When I study for my PHD, I usually write down some notes of what I'm reading. Guillermo, a friend of mine, recommended me to put these notes in the blog, so I don't have to work so hard on this web site. I thought that this was a good idea, but I had a small problem, all of my notes are in Latex :-s, fortunately, my friends are clever than me and they recommended me to use mathjax (http://www.mathjax.org), thanks Mariano :-).

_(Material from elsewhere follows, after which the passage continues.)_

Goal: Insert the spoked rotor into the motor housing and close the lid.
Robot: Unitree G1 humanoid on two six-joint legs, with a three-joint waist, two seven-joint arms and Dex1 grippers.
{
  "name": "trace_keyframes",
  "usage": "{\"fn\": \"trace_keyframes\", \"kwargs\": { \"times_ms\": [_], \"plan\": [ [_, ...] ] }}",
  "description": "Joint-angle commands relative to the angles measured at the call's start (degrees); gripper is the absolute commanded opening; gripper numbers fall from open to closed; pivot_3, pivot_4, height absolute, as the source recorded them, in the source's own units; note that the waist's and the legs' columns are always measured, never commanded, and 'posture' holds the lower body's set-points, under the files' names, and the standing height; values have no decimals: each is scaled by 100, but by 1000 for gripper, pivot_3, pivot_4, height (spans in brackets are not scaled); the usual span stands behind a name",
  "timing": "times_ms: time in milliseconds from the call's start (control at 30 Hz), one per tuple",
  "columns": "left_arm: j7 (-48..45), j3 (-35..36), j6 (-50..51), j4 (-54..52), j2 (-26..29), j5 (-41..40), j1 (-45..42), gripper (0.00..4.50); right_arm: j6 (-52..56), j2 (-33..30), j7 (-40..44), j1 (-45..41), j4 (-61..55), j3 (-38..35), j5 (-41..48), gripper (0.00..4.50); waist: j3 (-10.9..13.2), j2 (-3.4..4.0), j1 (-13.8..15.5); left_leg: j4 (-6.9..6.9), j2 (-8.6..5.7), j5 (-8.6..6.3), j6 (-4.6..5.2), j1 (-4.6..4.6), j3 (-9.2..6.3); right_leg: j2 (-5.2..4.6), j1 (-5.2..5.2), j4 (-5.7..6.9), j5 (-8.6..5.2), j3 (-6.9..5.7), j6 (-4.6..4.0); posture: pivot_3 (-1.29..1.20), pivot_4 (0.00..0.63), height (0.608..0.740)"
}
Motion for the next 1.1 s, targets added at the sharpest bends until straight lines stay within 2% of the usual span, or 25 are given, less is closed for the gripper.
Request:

Well, some disclaimer first, these notes are for my particular use, they were not written to be public. So I would not recomend to use them for any academic reason :-).
HMM
We can talk about Hidden Markov Models (HMM) when we have a list of observations $O={o_1,o_2...o_k}$ and a set of hidden events $S={s_1,s_2...s_t}$ and we want to determine a subset of $S$ that leads to $O$. This subset of $S$ is the most probable combination of events that lead to $O$. For example, consider that if it rains you have a bigger probability of staying at home, if it is sunny, you prefer going to the park, but if it is cloudy do rather go to the cinema. These are your preferences, but there is a not zero probability of staying at home if it is cloudy or sunny. The same for going to the cinema and going to the park. Let's say you quantify the probability of doing something based on the weather, and your actions for the past three days were "Going to the cinema, going to the park, going to the park", the question is, how was the weather like for the last three days?. This is a Hidden Markov Model, your hidden states are the weather possibilities and your observations are your actions for the last three days.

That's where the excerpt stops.